## To do
Only a slice of the listing below is wanted. Retype the lines from the one containing "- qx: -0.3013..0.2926" through the one containing "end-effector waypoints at", exactly, both ends included.

BEGIN

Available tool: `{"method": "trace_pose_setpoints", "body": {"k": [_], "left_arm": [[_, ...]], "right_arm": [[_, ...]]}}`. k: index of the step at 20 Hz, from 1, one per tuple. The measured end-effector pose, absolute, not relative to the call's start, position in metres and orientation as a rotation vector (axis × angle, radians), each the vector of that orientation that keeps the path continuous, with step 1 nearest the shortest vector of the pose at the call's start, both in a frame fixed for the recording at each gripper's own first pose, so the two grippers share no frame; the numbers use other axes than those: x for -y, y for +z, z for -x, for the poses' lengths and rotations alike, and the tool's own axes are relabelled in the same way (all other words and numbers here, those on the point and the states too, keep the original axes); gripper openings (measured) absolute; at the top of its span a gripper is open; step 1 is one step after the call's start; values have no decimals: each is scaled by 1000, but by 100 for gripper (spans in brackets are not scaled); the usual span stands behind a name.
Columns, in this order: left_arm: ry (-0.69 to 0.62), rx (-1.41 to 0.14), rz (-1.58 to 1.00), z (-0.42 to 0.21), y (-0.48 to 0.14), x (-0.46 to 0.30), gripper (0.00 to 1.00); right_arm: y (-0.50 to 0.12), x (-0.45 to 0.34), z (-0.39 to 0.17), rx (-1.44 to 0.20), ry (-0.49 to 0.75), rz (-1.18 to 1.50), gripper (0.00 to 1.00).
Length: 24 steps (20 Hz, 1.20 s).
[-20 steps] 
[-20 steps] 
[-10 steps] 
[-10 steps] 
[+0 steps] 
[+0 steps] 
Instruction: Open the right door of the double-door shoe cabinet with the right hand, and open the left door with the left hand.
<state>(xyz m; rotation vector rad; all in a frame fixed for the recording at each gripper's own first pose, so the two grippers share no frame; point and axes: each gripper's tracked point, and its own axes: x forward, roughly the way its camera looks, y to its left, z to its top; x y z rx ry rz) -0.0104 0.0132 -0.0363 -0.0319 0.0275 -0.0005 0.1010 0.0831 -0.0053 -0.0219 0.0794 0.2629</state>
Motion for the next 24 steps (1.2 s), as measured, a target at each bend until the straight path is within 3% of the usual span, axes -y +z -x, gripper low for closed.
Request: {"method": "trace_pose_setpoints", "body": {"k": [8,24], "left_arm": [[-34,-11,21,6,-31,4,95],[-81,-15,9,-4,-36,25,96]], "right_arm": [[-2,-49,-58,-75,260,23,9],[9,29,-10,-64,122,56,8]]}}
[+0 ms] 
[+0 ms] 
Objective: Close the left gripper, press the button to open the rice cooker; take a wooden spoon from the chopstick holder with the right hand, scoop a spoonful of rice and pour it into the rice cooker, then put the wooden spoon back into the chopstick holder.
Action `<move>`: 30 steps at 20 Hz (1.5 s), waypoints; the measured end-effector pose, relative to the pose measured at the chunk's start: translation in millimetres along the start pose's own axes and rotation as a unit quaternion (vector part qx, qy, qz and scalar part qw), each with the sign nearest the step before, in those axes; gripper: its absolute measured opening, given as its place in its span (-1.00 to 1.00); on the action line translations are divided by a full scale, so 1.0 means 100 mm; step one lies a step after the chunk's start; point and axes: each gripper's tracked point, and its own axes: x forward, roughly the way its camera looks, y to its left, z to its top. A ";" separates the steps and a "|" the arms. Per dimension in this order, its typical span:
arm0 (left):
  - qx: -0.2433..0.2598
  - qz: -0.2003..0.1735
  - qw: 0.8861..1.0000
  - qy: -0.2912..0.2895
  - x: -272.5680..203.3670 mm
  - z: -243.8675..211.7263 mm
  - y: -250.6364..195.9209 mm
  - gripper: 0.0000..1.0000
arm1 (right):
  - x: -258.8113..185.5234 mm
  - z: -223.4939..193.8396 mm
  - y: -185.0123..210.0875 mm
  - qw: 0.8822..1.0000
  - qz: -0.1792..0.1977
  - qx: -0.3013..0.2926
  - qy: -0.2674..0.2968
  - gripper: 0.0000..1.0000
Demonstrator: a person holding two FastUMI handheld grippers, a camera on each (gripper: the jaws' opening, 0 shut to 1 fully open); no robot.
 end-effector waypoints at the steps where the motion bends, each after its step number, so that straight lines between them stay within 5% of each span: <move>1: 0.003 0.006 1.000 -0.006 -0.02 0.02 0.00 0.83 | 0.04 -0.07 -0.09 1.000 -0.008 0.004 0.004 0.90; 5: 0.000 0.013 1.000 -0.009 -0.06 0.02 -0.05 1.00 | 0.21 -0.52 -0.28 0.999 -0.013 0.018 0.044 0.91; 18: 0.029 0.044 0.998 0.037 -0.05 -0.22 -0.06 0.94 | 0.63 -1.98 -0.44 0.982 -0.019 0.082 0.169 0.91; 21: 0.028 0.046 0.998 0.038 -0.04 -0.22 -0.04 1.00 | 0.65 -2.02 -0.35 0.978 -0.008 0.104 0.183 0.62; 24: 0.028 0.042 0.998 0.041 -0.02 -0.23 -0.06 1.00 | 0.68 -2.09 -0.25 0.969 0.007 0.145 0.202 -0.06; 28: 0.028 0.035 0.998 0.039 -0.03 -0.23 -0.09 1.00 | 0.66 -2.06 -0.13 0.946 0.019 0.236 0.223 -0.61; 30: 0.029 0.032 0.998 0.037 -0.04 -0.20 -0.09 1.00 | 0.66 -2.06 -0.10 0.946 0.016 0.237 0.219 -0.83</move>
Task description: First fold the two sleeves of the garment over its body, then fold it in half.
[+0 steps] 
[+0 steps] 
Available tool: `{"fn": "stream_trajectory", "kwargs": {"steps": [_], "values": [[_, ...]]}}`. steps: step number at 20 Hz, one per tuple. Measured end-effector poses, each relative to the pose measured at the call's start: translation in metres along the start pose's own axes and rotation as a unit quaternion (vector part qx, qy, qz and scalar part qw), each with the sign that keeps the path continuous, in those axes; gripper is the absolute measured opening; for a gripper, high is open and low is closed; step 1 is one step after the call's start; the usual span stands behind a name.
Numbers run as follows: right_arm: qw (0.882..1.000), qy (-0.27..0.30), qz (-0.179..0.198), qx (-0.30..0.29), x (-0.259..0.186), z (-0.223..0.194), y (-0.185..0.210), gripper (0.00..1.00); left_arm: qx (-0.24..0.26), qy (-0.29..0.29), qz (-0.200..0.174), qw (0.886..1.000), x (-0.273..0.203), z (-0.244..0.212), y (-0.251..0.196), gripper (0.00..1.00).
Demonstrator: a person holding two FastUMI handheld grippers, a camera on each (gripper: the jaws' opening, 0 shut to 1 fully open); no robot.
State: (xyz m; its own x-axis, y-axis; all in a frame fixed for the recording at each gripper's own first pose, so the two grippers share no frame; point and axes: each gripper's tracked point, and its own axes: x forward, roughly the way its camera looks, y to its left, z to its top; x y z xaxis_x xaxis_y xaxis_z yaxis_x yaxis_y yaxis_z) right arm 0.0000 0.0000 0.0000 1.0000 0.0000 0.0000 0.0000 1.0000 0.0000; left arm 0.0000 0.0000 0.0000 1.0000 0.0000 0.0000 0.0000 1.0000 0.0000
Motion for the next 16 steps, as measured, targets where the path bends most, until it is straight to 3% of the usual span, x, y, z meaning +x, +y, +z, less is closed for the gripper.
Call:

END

## Solution to this problem
  - qx: -0.3013..0.2926
  - qy: -0.2674..0.2968
  - gripper: 0.0000..1.0000
Demonstrator: a person holding two FastUMI handheld grippers, a camera on each (gripper: the jaws' opening, 0 shut to 1 fully open); no robot.
 end-effector waypoints at the steps where the motion bends, each after its step number, so that straight lines between them stay within 5% of each span: <move>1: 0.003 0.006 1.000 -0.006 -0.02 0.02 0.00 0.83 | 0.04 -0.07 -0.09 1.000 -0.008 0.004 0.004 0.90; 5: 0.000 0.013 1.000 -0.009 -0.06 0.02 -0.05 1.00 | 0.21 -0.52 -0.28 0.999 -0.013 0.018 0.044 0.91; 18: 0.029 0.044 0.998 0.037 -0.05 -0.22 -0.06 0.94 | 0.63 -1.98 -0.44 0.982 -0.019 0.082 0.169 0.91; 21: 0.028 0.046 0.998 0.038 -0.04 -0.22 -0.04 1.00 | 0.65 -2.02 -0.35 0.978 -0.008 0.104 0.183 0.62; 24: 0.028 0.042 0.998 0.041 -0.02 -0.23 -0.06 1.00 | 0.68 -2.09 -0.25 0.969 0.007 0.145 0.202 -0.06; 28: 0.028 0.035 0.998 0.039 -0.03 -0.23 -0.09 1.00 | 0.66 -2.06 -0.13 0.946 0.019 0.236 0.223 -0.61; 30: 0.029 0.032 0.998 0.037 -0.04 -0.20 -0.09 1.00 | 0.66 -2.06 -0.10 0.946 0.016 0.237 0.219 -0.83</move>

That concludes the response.